● **Exercise**
Search term "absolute": copy each line of the data containing it.

● **Raw data**
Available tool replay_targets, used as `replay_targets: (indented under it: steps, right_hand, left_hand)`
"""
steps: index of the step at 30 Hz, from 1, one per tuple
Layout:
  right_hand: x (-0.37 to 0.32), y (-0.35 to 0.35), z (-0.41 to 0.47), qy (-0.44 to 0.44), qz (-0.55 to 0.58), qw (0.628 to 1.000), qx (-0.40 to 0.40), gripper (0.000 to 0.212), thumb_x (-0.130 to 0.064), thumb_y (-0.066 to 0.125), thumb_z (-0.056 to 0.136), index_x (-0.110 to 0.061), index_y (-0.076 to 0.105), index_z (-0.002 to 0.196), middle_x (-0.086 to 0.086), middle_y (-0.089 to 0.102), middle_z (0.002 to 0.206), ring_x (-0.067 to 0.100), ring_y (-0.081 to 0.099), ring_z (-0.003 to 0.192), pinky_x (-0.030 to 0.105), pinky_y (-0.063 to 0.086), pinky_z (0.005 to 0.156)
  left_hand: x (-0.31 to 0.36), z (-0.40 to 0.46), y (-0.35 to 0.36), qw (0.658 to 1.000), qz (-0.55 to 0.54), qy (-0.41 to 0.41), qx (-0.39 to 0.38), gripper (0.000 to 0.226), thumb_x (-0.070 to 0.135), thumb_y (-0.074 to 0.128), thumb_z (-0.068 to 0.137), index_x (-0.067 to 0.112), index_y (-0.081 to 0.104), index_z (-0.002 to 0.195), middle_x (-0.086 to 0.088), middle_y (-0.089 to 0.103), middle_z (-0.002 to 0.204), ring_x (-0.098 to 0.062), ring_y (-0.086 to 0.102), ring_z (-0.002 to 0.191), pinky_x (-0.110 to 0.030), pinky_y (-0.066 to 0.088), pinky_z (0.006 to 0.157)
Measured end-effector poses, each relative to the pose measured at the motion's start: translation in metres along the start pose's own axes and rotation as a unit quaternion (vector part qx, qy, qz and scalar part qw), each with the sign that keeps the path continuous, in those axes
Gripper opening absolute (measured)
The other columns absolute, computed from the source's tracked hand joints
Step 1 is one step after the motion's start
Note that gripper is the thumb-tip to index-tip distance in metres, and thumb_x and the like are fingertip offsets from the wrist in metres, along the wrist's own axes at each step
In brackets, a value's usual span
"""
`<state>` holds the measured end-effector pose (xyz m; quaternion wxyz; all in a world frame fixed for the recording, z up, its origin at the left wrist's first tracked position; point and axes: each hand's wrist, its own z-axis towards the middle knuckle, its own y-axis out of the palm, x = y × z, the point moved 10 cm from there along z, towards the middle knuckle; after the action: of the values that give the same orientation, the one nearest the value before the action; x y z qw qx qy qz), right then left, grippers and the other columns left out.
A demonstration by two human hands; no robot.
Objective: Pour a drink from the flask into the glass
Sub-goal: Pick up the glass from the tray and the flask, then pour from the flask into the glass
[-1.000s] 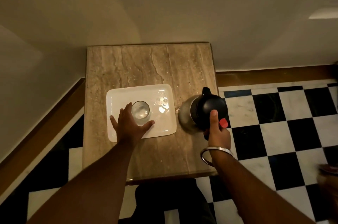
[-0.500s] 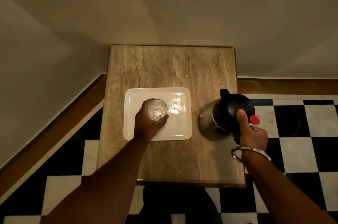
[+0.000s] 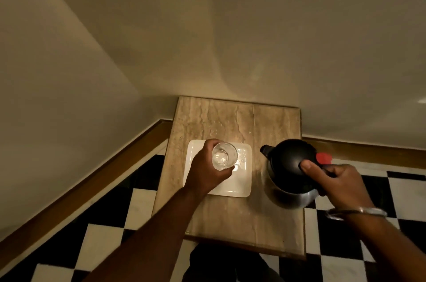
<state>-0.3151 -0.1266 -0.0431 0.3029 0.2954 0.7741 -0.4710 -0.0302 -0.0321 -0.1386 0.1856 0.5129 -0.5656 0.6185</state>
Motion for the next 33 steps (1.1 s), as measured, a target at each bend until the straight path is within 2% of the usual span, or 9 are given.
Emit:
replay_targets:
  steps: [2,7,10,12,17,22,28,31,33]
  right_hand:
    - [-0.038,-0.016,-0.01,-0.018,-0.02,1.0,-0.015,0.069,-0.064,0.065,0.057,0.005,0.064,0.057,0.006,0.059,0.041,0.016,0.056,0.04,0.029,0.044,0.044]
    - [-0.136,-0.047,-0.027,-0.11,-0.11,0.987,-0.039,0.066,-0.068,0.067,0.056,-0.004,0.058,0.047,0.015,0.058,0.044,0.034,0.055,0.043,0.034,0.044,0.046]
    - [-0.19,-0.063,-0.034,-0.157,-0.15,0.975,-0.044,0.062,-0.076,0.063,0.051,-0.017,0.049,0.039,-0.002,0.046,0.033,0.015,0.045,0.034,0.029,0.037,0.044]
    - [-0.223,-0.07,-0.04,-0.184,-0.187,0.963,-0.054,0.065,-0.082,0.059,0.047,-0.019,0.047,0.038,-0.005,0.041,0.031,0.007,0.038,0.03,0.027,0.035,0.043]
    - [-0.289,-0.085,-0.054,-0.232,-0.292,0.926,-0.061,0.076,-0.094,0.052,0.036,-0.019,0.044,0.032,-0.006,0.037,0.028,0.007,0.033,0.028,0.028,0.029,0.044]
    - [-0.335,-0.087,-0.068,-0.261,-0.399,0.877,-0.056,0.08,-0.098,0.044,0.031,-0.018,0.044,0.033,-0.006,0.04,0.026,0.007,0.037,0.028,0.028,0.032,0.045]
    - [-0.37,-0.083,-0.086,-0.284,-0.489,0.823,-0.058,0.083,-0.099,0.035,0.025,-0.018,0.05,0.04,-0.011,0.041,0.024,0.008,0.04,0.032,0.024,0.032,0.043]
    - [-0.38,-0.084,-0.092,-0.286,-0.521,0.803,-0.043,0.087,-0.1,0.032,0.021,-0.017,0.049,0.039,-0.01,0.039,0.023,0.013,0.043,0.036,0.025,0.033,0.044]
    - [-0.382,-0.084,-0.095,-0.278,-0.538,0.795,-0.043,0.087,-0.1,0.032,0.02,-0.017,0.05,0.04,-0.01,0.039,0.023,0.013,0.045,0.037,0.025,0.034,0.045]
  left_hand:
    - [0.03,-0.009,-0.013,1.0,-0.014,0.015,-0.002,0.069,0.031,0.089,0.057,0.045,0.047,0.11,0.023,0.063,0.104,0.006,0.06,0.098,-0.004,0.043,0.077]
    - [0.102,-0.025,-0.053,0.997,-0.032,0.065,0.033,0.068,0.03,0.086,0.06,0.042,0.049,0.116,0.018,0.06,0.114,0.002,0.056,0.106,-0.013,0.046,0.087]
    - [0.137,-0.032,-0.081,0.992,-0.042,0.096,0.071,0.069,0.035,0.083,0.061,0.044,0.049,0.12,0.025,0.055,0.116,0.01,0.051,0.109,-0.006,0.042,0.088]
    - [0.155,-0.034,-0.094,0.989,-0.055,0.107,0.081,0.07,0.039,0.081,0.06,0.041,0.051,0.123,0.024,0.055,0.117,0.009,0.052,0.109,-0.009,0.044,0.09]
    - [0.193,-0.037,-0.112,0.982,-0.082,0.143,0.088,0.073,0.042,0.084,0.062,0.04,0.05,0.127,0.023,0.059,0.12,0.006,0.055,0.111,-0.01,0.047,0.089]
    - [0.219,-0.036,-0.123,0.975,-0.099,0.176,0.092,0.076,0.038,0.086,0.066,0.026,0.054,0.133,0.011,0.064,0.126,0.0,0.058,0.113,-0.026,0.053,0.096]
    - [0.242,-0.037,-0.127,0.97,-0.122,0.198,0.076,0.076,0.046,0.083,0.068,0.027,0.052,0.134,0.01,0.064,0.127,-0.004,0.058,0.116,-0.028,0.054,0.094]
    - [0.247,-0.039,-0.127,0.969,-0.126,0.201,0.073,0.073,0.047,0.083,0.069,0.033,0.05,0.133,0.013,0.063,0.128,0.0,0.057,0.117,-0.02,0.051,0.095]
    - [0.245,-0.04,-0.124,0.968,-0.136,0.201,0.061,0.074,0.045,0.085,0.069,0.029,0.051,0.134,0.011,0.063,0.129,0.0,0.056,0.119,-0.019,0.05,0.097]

● **Response to the exercise**
Gripper opening absolute (measured)
The other columns absolute, computed from the source's tracked hand joints

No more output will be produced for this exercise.